* Dataset content
╭──
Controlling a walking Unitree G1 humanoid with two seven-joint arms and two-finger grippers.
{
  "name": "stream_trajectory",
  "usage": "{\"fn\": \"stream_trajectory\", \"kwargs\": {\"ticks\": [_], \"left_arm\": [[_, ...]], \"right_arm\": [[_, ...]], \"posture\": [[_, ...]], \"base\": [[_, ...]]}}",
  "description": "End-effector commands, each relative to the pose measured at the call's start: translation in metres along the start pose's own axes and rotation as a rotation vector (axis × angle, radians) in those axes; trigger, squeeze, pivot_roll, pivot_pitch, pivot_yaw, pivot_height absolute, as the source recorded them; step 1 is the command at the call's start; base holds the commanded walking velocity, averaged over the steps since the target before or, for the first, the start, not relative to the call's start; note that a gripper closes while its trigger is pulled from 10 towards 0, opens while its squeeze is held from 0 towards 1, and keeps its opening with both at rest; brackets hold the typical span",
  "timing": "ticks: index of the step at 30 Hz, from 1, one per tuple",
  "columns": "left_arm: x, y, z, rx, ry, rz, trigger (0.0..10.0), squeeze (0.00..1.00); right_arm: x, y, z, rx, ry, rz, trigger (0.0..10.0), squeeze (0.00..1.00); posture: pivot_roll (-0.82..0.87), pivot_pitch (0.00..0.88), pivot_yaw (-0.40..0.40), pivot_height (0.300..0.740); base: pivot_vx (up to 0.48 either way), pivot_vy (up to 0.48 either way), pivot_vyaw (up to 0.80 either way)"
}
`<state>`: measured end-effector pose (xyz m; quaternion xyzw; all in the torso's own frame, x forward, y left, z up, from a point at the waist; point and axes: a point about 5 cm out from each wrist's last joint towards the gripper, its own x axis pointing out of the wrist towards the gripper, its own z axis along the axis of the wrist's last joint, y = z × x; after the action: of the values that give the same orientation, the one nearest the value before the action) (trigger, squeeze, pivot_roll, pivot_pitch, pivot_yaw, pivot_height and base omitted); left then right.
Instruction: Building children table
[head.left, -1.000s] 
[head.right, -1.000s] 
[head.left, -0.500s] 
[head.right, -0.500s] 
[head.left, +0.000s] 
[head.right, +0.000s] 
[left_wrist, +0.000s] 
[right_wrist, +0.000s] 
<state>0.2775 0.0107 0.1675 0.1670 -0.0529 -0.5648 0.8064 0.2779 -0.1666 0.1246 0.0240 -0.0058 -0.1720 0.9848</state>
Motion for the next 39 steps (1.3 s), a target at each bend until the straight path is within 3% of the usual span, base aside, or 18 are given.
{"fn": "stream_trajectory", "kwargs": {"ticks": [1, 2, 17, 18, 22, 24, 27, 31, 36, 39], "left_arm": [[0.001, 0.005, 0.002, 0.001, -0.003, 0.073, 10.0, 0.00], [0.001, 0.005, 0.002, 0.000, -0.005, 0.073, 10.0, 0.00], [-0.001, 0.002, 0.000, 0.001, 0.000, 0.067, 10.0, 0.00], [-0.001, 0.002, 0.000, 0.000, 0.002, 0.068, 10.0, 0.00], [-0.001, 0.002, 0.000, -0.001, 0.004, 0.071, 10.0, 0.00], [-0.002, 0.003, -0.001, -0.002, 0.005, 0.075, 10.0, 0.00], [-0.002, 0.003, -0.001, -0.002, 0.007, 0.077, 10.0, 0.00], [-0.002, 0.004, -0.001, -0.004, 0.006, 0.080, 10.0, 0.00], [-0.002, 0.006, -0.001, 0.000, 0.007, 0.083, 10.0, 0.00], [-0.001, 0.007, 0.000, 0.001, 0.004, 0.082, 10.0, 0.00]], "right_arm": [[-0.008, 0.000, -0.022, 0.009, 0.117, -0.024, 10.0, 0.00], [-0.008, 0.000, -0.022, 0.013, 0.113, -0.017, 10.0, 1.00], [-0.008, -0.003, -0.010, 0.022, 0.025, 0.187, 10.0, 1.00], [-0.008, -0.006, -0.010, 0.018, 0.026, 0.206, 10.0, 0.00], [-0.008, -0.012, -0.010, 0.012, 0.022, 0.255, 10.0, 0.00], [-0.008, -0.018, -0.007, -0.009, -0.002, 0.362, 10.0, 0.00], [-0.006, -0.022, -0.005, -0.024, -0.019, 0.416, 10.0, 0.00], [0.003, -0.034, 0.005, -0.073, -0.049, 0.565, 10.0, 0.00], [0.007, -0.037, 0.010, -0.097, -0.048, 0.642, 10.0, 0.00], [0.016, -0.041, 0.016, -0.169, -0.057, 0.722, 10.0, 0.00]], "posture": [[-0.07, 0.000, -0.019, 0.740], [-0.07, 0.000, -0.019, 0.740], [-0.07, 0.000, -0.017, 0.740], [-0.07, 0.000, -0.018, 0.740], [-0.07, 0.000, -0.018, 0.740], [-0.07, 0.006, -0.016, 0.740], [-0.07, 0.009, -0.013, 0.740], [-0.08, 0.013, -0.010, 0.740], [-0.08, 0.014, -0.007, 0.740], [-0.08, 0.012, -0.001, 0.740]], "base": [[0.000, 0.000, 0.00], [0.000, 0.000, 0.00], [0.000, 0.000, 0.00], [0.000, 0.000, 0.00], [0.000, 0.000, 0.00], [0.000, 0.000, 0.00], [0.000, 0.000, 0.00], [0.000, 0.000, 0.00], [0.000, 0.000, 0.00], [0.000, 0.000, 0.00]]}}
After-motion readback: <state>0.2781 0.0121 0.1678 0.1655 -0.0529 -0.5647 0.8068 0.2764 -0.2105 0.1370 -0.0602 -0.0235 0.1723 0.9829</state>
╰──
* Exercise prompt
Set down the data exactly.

* Solution below
Controlling a walking Unitree G1 humanoid with two seven-joint arms and two-finger grippers.
{
  "name": "stream_trajectory",
  "usage": "{\"fn\": \"stream_trajectory\", \"kwargs\": {\"ticks\": [_], \"left_arm\": [[_, ...]], \"right_arm\": [[_, ...]], \"posture\": [[_, ...]], \"base\": [[_, ...]]}}",
  "description": "End-effector commands, each relative to the pose measured at the call's start: translation in metres along the start pose's own axes and rotation as a rotation vector (axis × angle, radians) in those axes; trigger, squeeze, pivot_roll, pivot_pitch, pivot_yaw, pivot_height absolute, as the source recorded them; step 1 is the command at the call's start; base holds the commanded walking velocity, averaged over the steps since the target before or, for the first, the start, not relative to the call's start; note that a gripper closes while its trigger is pulled from 10 towards 0, opens while its squeeze is held from 0 towards 1, and keeps its opening with both at rest; brackets hold the typical span",
  "timing": "ticks: index of the step at 30 Hz, from 1, one per tuple",
  "columns": "left_arm: x, y, z, rx, ry, rz, trigger (0.0..10.0), squeeze (0.00..1.00); right_arm: x, y, z, rx, ry, rz, trigger (0.0..10.0), squeeze (0.00..1.00); posture: pivot_roll (-0.82..0.87), pivot_pitch (0.00..0.88), pivot_yaw (-0.40..0.40), pivot_height (0.300..0.740); base: pivot_vx (up to 0.48 either way), pivot_vy (up to 0.48 either way), pivot_vyaw (up to 0.80 either way)"
}
`<state>`: measured end-effector pose (xyz m; quaternion xyzw; all in the torso's own frame, x forward, y left, z up, from a point at the waist; point and axes: a point about 5 cm out from each wrist's last joint towards the gripper, its own x axis pointing out of the wrist towards the gripper, its own z axis along the axis of the wrist's last joint, y = z × x; after the action: of the values that give the same orientation, the one nearest the value before the action) (trigger, squeeze, pivot_roll, pivot_pitch, pivot_yaw, pivot_height and base omitted); left then right.
Instruction: Building children table
[head.left, -1.000s] 
[head.right, -1.000s] 
[head.left, -0.500s] 
[head.right, -0.500s] 
[head.left, +0.000s] 
[head.right, +0.000s] 
[left_wrist, +0.000s] 
[right_wrist, +0.000s] 
<state>0.2775 0.0107 0.1675 0.1670 -0.0529 -0.5648 0.8064 0.2779 -0.1666 0.1246 0.0240 -0.0058 -0.1720 0.9848</state>
Motion for the next 39 steps (1.3 s), a target at each bend until the straight path is within 3% of the usual span, base aside, or 18 are given.
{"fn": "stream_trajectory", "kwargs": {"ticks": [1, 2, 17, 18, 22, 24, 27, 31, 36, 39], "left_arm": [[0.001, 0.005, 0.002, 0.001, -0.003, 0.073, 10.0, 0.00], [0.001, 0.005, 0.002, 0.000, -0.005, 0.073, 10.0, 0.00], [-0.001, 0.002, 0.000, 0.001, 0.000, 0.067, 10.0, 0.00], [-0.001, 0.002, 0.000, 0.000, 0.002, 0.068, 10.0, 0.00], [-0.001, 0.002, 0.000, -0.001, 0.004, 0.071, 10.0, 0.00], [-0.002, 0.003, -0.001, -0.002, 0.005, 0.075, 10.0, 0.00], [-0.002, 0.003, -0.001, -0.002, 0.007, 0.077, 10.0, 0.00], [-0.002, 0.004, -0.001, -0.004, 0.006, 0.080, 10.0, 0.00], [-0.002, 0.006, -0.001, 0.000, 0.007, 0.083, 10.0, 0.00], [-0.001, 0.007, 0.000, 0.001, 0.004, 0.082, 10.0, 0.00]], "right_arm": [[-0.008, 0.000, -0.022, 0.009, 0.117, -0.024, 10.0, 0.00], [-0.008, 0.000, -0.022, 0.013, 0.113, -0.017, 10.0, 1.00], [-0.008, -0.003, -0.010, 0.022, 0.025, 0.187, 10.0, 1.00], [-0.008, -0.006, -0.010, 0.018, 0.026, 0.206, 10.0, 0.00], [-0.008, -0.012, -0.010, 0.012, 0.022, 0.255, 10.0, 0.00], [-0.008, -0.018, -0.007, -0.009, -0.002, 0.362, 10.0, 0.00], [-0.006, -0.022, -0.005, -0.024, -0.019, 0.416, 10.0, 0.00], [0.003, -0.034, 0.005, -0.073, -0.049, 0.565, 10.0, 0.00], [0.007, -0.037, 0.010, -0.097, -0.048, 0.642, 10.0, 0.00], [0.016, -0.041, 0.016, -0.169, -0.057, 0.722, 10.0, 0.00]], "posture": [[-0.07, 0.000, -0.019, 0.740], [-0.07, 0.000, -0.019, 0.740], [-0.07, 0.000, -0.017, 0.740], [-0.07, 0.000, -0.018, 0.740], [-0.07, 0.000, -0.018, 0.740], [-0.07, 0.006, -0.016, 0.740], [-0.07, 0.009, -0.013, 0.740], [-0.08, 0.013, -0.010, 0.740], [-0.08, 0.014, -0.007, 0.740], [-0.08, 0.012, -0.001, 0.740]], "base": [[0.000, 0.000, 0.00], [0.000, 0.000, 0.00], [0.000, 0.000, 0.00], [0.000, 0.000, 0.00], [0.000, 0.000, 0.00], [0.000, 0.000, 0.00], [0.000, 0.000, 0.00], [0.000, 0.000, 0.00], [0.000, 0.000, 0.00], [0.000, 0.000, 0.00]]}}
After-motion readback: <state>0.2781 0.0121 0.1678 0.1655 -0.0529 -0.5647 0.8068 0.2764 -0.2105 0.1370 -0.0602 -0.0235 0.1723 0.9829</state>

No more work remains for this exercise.